The greatest concerns have to be Verlander, who has a 4.74 ERA after putting up a 3.63 and 3.66 in his first two full big-league seasons, and Willis, who has spent nearly all of the season in the minor leagues after getting a three-year, $29-million extension from the Tigers last winter.
On Verlander, "If we knew the answer for sure, you'd fix it," Dombrowski said. "He has not been as consistent from day one. He hasn't had his fastball command at all. His velocity is fine, his stuff is fine. ... He's just not as consistent."
Willis, whose mechanical breakdown put him in the minor leagues, has a 4.47 ERA in 56 1/3 minor-league innings. On Tuesday, he threw a simulated game for Tigers management.
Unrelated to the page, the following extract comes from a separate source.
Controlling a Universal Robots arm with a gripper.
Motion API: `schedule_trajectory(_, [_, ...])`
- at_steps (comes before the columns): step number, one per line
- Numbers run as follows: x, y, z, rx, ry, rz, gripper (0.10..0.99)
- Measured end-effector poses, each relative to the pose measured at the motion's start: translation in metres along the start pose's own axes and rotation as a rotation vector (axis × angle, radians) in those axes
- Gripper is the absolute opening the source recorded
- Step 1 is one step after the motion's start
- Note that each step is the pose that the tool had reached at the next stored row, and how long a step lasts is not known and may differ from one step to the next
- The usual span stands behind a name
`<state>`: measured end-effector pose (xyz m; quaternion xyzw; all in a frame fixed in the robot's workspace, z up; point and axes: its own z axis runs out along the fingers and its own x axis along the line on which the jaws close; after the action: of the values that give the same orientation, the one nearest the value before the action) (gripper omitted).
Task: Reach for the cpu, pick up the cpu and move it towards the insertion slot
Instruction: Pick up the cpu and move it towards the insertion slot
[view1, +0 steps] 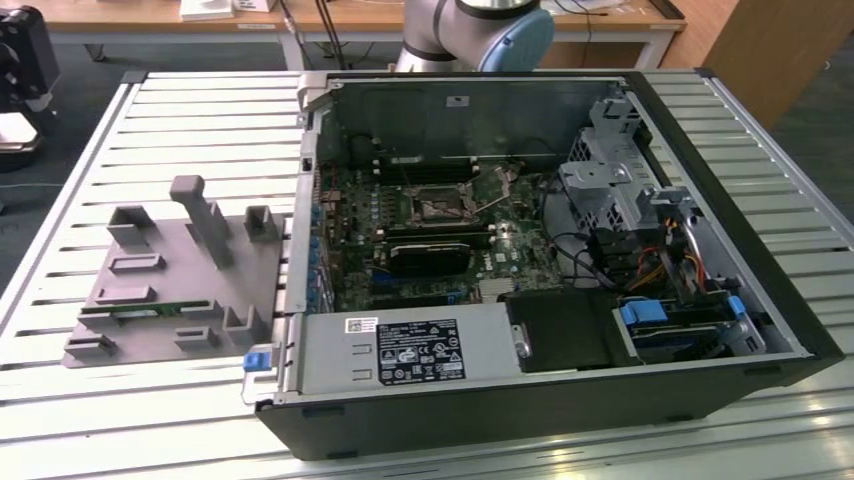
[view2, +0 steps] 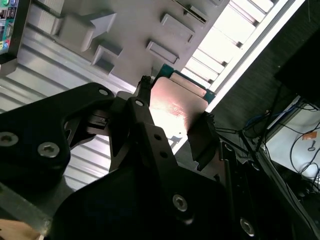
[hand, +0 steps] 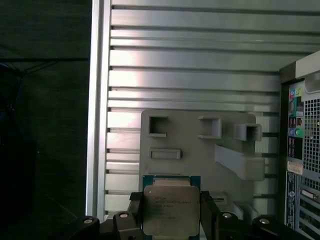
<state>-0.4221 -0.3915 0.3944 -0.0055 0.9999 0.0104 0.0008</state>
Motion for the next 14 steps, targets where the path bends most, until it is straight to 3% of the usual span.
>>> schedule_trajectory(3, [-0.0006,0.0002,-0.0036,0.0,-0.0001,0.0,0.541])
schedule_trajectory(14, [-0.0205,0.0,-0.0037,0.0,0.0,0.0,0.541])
"We're trying to make him a successful pitcher for 2009," Dombrowski said. "There's no question he's made significant strides. The next step is to get on a big-league mound and be successful."
Whether that will happen that year isn't clear yet.
Dombrowski and Leyland, the manager, have extensive resumes, and this season will be a blight on both. That's why the Tigers already rank as one of the most interesting stories to watch for next year.
Robby Reaction
It's one thing to put together a subpar season. It's another to generate the sort of negative buzz that Robinson Cano has, in the first year of his $30-million contract.
"He plays like he could care less," said one scout from an AL team who saw Cano recently. "His body language is terrible."
Cano always has had that nonchalance, particularly on defense.
Teammates have called his unnecessary styling "Robbyisms." But when you carry yourself that way and your numbers are terrible, people will talk.
Should the Yankees trade Cano? Then they'll be giving up their youngest everyday player. So, no. They should sit down with him, dissect what happened and do everything to ensure this is an aberration.